*** Collected data ***
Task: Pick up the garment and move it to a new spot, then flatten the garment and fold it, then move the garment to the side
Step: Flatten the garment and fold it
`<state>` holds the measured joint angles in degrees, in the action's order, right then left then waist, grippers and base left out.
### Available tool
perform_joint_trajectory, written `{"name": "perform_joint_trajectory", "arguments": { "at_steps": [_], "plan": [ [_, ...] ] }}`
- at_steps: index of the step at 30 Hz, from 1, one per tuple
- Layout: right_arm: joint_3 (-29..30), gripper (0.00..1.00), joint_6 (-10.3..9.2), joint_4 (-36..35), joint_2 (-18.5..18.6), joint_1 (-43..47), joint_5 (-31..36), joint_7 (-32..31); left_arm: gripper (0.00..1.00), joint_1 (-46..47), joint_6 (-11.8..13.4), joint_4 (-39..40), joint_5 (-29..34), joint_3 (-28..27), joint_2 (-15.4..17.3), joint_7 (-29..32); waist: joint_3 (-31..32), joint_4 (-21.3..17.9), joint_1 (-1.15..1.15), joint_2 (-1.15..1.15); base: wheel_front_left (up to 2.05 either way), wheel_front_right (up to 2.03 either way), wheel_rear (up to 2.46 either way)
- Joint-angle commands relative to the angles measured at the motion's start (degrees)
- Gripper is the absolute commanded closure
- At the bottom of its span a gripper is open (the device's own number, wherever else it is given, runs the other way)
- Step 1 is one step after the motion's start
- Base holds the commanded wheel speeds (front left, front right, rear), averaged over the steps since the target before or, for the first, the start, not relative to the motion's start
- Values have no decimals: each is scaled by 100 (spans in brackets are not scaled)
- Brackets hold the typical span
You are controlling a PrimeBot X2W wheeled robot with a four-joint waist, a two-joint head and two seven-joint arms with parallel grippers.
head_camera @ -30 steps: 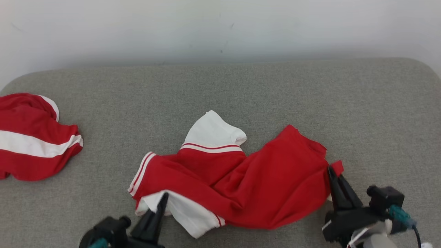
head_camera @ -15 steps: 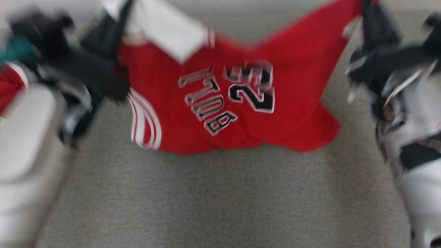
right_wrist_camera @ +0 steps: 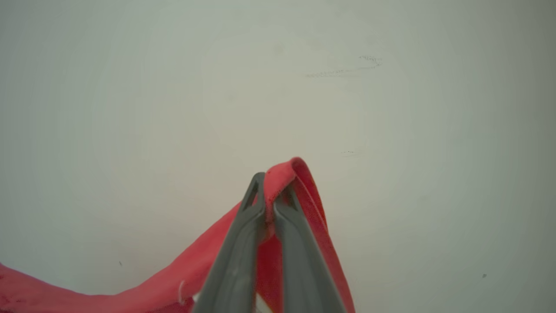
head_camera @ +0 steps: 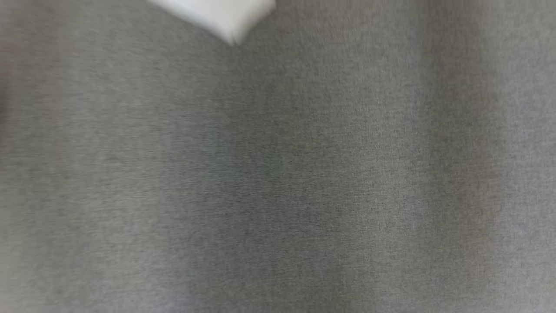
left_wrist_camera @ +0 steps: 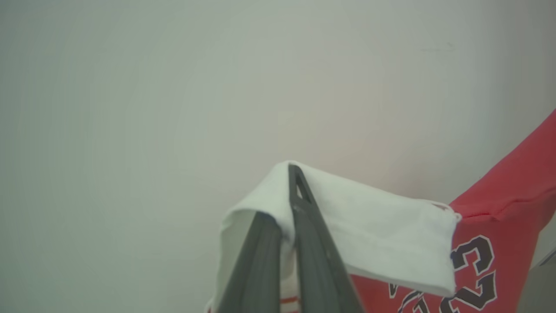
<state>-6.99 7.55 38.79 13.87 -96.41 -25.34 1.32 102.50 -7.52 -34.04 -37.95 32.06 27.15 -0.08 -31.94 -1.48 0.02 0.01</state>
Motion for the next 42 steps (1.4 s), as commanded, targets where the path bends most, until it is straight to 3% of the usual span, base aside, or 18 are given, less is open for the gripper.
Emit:
{"name": "perform_joint_trajectory", "arguments": {
  "at_steps": [1, 7, 13, 28, 42],
  "plan": [
    [39, 100, -14, 221, -33, -320, 111, 16, 100, 404, 11, -228, -98, 19, -47, -34, -356, -233, -2, -1, 0, 0, 0],
    [87, 100, -14, 1068, -86, -1340, 374, 1, 100, 1660, 11, -1024, -48, 365, -118, -111, -473, -234, -2, -1, 0, 0, 0],
    [302, 100, -14, 1920, -217, -1885, 460, 157, 100, 2302, 13, -1544, -165, 772, -207, -174, -592, -242, -2, -1, 0, 0, 0],
    [29, 100, -14, 2619, -405, -2014, 213, 527, 100, 2475, 12, -1890, -708, 1687, 33, -402, -740, -294, -2, -1, 0, 0, 0],
    [-238, 100, -14, 2960, -383, -2148, 76, 730, 100, 2596, 12, -2148, -1326, 1991, 7, -817, -834, -196, -2, -1, 0, 0, 0]
  ]
}}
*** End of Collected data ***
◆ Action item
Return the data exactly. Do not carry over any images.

◆ Reply to the task
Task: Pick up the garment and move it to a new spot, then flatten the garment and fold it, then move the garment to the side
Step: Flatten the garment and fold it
`<state>` holds the measured joint angles in degrees, in the action's order, right then left then waist, grippers and base left out.
### Available tool
perform_joint_trajectory, written `{"name": "perform_joint_trajectory", "arguments": { "at_steps": [_], "plan": [ [_, ...] ] }}`
- at_steps: index of the step at 30 Hz, from 1, one per tuple
- Layout: right_arm: joint_3 (-29..30), gripper (0.00..1.00), joint_6 (-10.3..9.2), joint_4 (-36..35), joint_2 (-18.5..18.6), joint_1 (-43..47), joint_5 (-31..36), joint_7 (-32..31); left_arm: gripper (0.00..1.00), joint_1 (-46..47), joint_6 (-11.8..13.4), joint_4 (-39..40), joint_5 (-29..34), joint_3 (-28..27), joint_2 (-15.4..17.3), joint_7 (-29..32); waist: joint_3 (-31..32), joint_4 (-21.3..17.9), joint_1 (-1.15..1.15), joint_2 (-1.15..1.15); base: wheel_front_left (up to 2.05 either way), wheel_front_right (up to 2.03 either way), wheel_rear (up to 2.46 either way)
- Joint-angle commands relative to the angles measured at the motion's start (degrees)
- Gripper is the absolute commanded closure
- At the bottom of its span a gripper is open (the device's own number, wherever else it is given, runs the other way)
- Step 1 is one step after the motion's start
- Base holds the commanded wheel speeds (front left, front right, rear), averaged over the steps since the target before or, for the first, the start, not relative to the motion's start
- Values have no decimals: each is scaled by 100 (spans in brackets are not scaled)
- Brackets hold the typical span
You are controlling a PrimeBot X2W wheeled robot with a four-joint waist, a two-joint head and two seven-joint arms with parallel grippers.
head_camera @ -30 steps: 
head_camera @ -15 steps: 
right_wrist_camera @ +0 steps: 
head_camera @ +0 steps: 
left_wrist_camera @ +0 steps: 
<state>-6.99 7.55 38.79 13.87 -96.41 -25.34 1.32 102.50 -7.52 -34.04 -37.95 32.06 27.15 -0.08 -31.94 -1.48 0.02 0.01</state>
Motion for the next 42 steps (1.4 s), as commanded, targets where the path bends most, until it is straight to 3% of the usual span, base aside, or 18 are given, less is open for the gripper.
Emit:
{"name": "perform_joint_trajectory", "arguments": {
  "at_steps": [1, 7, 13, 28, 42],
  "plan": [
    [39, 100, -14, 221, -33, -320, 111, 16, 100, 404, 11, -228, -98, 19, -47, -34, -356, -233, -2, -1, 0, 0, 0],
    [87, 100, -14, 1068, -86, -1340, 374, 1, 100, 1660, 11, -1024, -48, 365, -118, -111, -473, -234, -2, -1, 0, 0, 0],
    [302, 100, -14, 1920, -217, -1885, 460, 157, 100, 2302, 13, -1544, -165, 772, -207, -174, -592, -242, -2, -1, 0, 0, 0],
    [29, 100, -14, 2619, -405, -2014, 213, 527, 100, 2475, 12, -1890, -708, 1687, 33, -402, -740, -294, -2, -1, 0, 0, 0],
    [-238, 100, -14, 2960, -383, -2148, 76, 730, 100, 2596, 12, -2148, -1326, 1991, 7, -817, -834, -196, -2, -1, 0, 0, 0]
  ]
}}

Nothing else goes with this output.